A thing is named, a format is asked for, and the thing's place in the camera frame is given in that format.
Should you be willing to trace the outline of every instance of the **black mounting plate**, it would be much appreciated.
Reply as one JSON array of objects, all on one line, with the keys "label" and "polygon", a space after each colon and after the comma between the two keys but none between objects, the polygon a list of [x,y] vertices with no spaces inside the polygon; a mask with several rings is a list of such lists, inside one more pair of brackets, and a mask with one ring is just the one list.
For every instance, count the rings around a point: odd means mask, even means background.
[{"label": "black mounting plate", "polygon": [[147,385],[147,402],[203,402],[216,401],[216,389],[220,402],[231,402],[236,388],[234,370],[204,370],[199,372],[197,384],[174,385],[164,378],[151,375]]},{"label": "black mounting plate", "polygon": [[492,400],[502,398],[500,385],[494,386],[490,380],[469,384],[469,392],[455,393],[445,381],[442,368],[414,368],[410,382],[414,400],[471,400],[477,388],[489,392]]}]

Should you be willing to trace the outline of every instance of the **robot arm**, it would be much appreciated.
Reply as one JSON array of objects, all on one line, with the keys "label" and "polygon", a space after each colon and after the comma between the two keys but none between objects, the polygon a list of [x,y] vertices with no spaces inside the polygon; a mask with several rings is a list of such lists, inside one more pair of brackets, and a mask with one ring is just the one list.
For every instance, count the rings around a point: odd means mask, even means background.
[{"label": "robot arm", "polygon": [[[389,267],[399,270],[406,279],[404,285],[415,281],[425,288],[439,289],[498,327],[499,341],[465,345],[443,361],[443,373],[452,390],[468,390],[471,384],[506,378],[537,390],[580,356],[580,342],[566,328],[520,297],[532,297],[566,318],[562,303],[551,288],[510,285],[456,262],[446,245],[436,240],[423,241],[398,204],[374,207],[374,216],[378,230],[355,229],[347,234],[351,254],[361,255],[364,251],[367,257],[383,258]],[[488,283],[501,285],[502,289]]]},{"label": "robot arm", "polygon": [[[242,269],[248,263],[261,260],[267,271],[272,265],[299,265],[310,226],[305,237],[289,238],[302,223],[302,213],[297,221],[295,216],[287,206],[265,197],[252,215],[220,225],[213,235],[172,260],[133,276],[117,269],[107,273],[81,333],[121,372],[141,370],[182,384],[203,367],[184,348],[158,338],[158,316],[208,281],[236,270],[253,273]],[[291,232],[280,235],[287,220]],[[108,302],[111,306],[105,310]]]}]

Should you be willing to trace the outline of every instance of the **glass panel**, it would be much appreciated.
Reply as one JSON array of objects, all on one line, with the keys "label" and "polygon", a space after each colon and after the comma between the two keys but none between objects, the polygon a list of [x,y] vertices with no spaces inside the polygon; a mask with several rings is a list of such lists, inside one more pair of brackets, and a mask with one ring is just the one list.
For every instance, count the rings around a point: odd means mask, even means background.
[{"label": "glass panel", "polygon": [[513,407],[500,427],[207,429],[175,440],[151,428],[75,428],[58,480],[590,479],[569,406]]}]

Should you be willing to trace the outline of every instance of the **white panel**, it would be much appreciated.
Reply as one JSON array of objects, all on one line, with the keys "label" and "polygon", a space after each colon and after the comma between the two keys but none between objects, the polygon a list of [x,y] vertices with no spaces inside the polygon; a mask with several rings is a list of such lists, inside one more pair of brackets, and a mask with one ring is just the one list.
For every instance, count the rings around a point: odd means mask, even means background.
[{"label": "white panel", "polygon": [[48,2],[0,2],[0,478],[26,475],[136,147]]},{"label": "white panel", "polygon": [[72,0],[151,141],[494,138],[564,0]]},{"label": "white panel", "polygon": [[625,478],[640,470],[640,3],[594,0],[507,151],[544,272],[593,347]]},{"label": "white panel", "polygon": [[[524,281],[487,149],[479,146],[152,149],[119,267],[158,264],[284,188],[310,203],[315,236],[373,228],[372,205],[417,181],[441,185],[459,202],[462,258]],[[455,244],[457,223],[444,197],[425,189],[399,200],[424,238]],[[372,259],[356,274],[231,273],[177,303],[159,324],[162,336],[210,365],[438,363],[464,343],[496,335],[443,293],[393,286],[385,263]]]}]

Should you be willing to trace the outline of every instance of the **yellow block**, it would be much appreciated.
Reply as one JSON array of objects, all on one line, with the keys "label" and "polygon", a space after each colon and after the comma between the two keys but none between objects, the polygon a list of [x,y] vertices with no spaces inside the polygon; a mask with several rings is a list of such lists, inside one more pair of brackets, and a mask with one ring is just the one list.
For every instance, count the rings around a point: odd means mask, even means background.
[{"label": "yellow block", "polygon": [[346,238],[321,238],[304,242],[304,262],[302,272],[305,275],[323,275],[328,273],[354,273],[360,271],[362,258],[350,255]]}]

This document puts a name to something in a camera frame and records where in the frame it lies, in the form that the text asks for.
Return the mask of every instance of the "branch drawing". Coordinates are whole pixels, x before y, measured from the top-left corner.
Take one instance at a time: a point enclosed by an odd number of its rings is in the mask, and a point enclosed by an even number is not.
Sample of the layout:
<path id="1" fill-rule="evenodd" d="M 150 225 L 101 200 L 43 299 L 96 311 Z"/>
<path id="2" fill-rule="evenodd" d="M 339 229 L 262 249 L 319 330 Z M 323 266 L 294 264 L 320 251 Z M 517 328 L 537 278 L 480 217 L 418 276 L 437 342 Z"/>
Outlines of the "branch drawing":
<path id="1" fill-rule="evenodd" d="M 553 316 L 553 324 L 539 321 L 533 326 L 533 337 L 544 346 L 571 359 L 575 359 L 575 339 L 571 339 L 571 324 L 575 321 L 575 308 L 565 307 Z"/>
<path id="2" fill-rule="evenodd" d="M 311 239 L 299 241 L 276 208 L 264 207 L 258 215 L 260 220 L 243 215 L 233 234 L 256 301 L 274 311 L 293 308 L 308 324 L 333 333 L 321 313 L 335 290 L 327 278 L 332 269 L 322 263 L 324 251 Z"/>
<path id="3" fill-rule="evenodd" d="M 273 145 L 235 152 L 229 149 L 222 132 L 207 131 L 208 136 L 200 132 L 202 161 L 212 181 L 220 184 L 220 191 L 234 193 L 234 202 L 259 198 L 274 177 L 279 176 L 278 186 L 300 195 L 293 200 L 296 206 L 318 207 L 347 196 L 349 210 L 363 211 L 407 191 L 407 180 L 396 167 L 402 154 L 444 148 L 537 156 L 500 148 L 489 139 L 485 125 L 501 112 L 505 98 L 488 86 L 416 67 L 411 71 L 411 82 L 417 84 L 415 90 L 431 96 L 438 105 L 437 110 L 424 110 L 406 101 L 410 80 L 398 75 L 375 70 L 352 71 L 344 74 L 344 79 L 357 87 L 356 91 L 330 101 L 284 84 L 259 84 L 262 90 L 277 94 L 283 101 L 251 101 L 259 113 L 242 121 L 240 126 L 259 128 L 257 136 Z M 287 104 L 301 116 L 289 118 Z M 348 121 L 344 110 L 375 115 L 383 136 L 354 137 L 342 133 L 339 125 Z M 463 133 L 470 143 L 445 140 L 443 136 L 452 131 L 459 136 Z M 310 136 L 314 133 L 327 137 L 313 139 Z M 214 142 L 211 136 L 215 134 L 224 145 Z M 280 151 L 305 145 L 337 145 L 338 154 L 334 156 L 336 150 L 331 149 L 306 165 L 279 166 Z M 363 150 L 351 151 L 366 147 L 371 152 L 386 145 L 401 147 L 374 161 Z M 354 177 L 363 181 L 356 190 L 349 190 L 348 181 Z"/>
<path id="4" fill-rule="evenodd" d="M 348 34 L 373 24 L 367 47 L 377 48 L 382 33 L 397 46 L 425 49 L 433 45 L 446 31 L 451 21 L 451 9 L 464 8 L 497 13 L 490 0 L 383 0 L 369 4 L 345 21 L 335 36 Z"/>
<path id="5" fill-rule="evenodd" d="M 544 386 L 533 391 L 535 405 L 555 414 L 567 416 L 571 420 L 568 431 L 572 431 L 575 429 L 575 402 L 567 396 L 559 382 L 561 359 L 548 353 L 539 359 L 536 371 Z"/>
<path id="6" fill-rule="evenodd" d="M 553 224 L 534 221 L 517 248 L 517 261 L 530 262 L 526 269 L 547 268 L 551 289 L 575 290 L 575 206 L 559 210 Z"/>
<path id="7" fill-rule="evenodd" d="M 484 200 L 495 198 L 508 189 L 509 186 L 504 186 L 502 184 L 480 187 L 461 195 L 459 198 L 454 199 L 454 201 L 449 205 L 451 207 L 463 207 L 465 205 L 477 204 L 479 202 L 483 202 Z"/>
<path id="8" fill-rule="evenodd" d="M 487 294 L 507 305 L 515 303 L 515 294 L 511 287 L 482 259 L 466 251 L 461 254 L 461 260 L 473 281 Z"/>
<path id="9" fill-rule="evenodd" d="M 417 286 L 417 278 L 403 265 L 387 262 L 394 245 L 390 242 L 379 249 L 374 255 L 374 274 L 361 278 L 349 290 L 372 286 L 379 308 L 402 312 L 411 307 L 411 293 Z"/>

• EXERCISE AIM
When you reach the line that contains "plate**, it would be much appreciated.", stop; that line and every line before it, from the very first line of the data, should be restated word for word.

• ANSWER TO THE PROBLEM
A thing is named, a format is asked for, and the thing's place in the camera frame is given in that format.
Should you be willing to trace the outline of every instance of the **black mounting plate**, it would be much appreciated.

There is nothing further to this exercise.